Turning Up Your Toes

And so Greg Fleet’s long awaited sitcom Die On Your Feet died the way it lived: ignored by pretty much everyone. Hey, members of the Australian media rabbiting on about how Please Like Me is “the best comedy you’re not watching”; how about mentioning the comedy starring actual big comedy names like Greg Fleet and Adam Hills?

But of course, a show that’s actually trying to be funny isn’t what Australian comedy is about these days. Die On Your Feet was in many ways a throwback to the mid-00s, when the sitcom everyone wanted to rip off was Curb Your Enthusiasm: people sitting around making jokes and being mean to each other in a realistic setting. Hang on, isn’t that Please Like Me? Oh wait, we said jokes.

Snark aside, the Curb-model for sitcoms was a quasi-documentary approach to people whose careers involved being funny, and that seems to have been what Fleet was going for here. What he actually got was a bit of a mess: many of the individual scenes across the eight episodes worked well, but they barely hung together as individual episodes and as an entire series… well, like we said, some of the individual scenes were funny.

Which isn’t something we could say about the cast.

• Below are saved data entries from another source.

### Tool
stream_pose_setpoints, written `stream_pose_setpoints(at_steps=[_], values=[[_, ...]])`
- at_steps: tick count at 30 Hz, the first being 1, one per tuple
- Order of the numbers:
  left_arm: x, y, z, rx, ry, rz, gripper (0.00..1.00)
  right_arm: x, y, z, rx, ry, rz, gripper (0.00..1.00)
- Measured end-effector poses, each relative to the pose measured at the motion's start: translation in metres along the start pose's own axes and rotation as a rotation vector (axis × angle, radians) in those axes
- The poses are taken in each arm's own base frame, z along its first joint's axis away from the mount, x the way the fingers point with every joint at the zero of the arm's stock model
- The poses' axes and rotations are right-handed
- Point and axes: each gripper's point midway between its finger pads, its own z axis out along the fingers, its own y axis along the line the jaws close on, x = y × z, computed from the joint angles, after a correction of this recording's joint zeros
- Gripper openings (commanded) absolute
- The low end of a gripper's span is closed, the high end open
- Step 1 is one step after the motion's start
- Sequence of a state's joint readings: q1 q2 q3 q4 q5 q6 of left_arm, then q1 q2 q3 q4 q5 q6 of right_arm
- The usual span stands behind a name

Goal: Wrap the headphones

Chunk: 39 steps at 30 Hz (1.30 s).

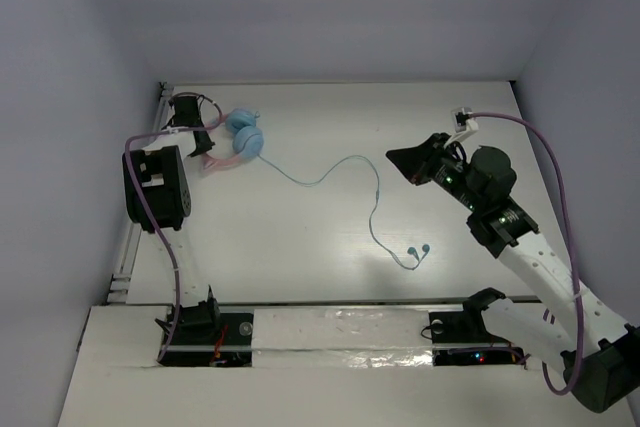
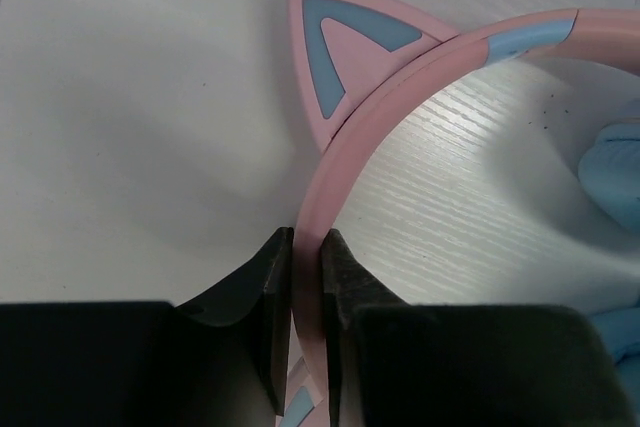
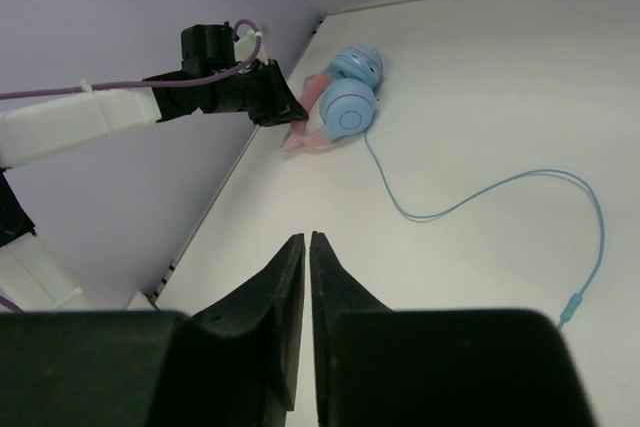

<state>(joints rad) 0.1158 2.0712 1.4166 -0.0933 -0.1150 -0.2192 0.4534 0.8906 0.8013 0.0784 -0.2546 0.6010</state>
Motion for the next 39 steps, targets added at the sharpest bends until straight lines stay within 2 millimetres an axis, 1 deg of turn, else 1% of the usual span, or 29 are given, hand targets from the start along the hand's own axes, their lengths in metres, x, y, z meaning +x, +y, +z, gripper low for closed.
stream_pose_setpoints(at_steps=[1, 2, 4, 6, 8, 9, 11, 14, 15, 16, 17, 18, 19, 20, 21, 22, 24, 26, 29, 32, 35, 39], values=[[0.000, -0.001, 0.000, 0.005, 0.001, 0.000, 0.00, 0.000, 0.000, 0.000, 0.000, 0.001, -0.001, 0.06], [-0.001, -0.002, -0.001, 0.013, 0.003, -0.003, 0.00, 0.000, 0.000, 0.000, -0.001, 0.001, -0.002, 0.00], [-0.003, -0.005, -0.003, 0.032, 0.012, -0.010, 0.00, 0.002, 0.000, 0.002, -0.005, 0.006, -0.003, 0.00], [-0.006, -0.011, -0.007, 0.062, 0.015, -0.014, 0.00, 0.004, -0.002, 0.008, -0.013, 0.015, -0.002, 0.00], [-0.011, -0.019, -0.019, 0.093, 0.015, -0.013, 0.00, 0.013, -0.008, 0.020, -0.013, 0.045, 0.004, 0.00], [-0.013, -0.023, -0.027, 0.107, 0.013, -0.009, 0.00, 0.019, -0.013, 0.025, -0.008, 0.067, 0.008, 0.00], [-0.022, -0.034, -0.053, 0.140, -0.004, 0.002, 0.00, 0.035, -0.025, 0.036, 0.010, 0.121, 0.020, 0.00], [-0.048, -0.061, -0.106, 0.234, -0.084, 0.020, 0.00, 0.054, -0.042, 0.048, 0.042, 0.183, 0.020, 0.00], [-0.058, -0.071, -0.127, 0.273, -0.124, 0.026, 0.00, 0.057, -0.045, 0.051, 0.049, 0.193, 0.015, 0.02], [-0.069, -0.082, -0.150, 0.313, -0.164, 0.036, 0.00, 0.059, -0.048, 0.053, 0.054, 0.200, 0.008, 0.04], [-0.078, -0.093, -0.173, 0.355, -0.205, 0.045, 0.00, 0.060, -0.050, 0.055, 0.058, 0.204, -0.001, 0.13], [-0.089, -0.106, -0.205, 0.417, -0.258, 0.057, 0.00, 0.060, -0.052, 0.058, 0.058, 0.206, -0.016, 0.25], [-0.091, -0.111, -0.216, 0.441, -0.274, 0.060, 0.00, 0.059, -0.053, 0.060, 0.058, 0.203, -0.031, 0.25], [-0.094, -0.120, -0.234, 0.490, -0.296, 0.066, 0.00, 0.058, -0.054, 0.062, 0.055, 0.202, -0.053, 0.33], [-0.095, -0.127, -0.252, 0.539, -0.312, 0.071, 0.00, 0.058, -0.055, 0.065, 0.053, 0.204, -0.068, 0.48], [-0.096, -0.132, -0.267, 0.579, -0.323, 0.075, 0.00, 0.057, -0.056, 0.068, 0.049, 0.208, -0.086, 0.54], [-0.095, -0.138, -0.289, 0.648, -0.329, 0.077, 0.00, 0.057, -0.056, 0.074, 0.032, 0.216, -0.124, 0.64], [-0.093, -0.140, -0.302, 0.687, -0.326, 0.075, 0.00, 0.059, -0.057, 0.078, 0.016, 0.228, -0.159, 0.66], [-0.092, -0.142, -0.314, 0.713, -0.306, 0.072, 0.00, 0.067, -0.063, 0.082, 0.000, 0.252, -0.206, 0.73], [-0.098, -0.142, -0.326, 0.725, -0.313, 0.070, 0.00, 0.079, -0.072, 0.086, -0.009, 0.292, -0.247, 0.82], [-0.105, -0.146, -0.344, 0.766, -0.331, 0.071, 0.00, 0.089, -0.084, 0.095, 0.000, 0.326, -0.275, 0.85], [-0.109, -0.150, -0.366, 0.828, -0.347, 0.071, 0.00, 0.103, -0.099, 0.115, -0.013, 0.381, -0.291, 0.86]])
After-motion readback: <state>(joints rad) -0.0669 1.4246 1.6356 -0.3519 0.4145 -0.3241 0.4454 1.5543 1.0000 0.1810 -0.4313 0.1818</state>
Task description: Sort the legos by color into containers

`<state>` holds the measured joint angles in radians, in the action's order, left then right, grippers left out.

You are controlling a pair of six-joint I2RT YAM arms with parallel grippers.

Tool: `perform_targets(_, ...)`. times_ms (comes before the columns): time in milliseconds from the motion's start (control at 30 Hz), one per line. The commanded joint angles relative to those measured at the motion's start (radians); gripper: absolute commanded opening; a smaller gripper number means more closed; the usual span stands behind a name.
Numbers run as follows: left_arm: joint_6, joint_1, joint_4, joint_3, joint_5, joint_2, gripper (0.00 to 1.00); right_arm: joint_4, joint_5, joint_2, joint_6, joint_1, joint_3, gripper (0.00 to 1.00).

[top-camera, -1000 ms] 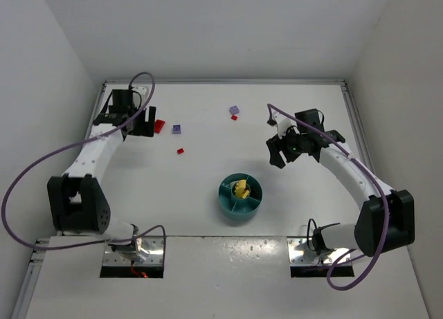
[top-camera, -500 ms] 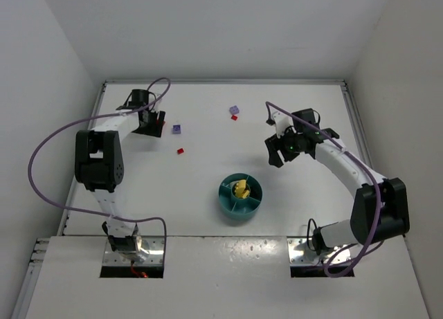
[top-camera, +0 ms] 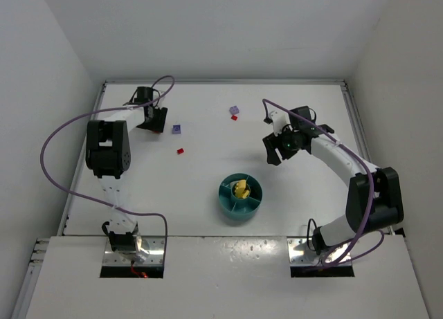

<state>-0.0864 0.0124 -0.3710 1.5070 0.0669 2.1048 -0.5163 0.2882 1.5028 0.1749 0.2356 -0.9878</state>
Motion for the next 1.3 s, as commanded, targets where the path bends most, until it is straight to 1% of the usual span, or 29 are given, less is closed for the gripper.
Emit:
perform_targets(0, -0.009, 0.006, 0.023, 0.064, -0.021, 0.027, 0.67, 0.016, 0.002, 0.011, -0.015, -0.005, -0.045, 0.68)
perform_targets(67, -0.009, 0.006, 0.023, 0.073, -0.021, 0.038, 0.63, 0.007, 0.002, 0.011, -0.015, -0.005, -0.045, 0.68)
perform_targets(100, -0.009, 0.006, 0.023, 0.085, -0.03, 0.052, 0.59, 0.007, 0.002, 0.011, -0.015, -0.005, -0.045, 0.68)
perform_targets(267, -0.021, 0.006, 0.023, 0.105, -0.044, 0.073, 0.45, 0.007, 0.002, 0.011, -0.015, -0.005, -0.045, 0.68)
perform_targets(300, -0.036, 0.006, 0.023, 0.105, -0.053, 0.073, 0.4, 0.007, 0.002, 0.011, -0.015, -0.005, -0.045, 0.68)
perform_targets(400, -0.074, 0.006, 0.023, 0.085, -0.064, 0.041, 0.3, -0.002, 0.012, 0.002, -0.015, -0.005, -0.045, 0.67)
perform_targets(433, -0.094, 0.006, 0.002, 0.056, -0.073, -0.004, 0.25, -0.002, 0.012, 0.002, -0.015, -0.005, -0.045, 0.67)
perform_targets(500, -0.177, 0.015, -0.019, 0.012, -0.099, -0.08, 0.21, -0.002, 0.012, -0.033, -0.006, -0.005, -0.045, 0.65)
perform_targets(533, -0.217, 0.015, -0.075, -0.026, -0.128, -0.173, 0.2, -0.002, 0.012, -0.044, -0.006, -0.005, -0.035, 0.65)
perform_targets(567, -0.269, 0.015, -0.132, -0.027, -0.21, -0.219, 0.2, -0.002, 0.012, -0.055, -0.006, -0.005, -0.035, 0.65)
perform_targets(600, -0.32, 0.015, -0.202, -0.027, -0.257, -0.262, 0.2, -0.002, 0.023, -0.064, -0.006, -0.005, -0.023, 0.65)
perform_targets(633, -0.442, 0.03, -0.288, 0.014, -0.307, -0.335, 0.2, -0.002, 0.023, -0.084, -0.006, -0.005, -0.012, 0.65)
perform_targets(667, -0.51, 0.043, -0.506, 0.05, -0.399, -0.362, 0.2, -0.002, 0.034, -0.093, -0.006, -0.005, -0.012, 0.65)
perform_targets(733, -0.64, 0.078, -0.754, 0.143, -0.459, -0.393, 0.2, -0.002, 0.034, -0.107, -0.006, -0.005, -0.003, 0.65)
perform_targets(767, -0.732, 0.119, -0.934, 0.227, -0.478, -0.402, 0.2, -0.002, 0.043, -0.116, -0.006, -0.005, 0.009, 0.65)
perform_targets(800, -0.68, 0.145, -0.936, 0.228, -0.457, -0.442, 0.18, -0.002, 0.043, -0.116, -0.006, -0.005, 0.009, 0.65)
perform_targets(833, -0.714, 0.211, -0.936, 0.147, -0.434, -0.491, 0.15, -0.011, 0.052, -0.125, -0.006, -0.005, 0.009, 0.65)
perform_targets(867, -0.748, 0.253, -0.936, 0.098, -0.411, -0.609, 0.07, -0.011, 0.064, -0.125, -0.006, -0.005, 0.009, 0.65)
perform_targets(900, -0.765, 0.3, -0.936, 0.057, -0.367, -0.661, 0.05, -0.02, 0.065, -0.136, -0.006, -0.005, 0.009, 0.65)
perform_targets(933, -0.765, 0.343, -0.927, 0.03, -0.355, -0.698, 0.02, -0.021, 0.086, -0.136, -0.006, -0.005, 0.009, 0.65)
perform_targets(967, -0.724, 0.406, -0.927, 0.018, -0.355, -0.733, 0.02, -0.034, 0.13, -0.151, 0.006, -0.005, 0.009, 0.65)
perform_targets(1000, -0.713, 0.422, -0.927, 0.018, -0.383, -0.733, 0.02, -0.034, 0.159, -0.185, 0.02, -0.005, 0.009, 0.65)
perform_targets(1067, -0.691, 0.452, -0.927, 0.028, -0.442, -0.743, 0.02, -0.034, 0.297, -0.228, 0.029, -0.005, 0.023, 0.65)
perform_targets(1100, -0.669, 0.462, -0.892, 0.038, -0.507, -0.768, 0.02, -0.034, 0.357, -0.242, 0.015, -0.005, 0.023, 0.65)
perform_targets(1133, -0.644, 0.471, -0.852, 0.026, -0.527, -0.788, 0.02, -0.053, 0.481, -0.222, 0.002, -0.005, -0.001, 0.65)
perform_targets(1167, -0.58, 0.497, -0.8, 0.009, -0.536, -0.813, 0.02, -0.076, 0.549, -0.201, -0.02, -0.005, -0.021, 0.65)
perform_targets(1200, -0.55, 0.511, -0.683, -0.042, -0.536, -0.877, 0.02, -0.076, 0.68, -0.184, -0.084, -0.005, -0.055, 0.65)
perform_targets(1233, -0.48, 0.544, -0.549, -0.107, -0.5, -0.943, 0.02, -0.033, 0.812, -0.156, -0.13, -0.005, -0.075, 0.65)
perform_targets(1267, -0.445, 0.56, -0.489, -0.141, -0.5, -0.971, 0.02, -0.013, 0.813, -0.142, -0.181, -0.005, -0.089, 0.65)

Fleet has done a lot of acting over the years, and this contains some of it. Hills and Corinne Grant were either terribly misacast or extremely good at playing shape-shifting aliens who never quite got the hang of humanity. Which, again, is partly the fault of the quasi-documentary style: presumably Fleet wanted comedians in the lead roles (and the numerous talking to camera about comedy scenes do usually work ok), and not every decent comedian out there is also a decent actor.

The really disappointing thing about this generally somewhat disappointing show is that there’s a lot of stuff here that isn’t disappointing. If Fleet had somehow fashioned all the jokes here into a novel – or even a very lightly-plotted movie – it’d be a winner for sure. It does a really strong job of capturing the sense of a bunch of mates piss-farting around trying to top one another with quips and one-liners; it just doesn’t work at all when it comes to making those mates feel like actual human beings over the course of four hours. Which is a long time to spend with characters with so little depth they vanish when they turn sideways.

Plus the show was just shabbily made. The big build up at the end of ep 7 was one of the central characters was going to kill himself. Ep 8 starts with everyone else sitting around talking about someone who’d just killed himself, but then TWIST: the previously suicidal character comes in and it turns out it was someone else who topped themselves. Only – and yes, this could be our problem more than the show’s – it just felt confusing. So wait, the guy we saw writing a suicide note and staring at a noose at the very end of the previous episode just… thought better of it? Eventually it was all explained, but a confused audience is not always a laughing audience.

Die On Your Feet ended up being a reminder that putting together even an average sitcom is really difficult and you need pretty much everything to be firing to make it work. Usually when a comedy series fails it’s because the writing’s bad and it drags everything else down; here the writing (especially the funny stories and jokes) were so good it almost made everything else worthwhile. The moral here? If you fill your sitcom with characters who make jokes about everything in their lives, eventually you’ll have a show with a lot of jokes.

So if you’re willing to throw out just about everything most people watch a sitcom for, up to and including the situations – much of the show felt like they’d just filmed hour upon hour of chat in a handful of locations then spread it out across the eight episodes – then what’s left here is actually pretty good. If you were to put together a YouTube collection of the show’s funniest scenes and present them in random order with zero context, you would have a funnier and more enjoyable viewing experience than Die On Your Feet.

Though maybe leave out all the last episode suicide stuff. Even for a show fond of going bleak, that was bleak.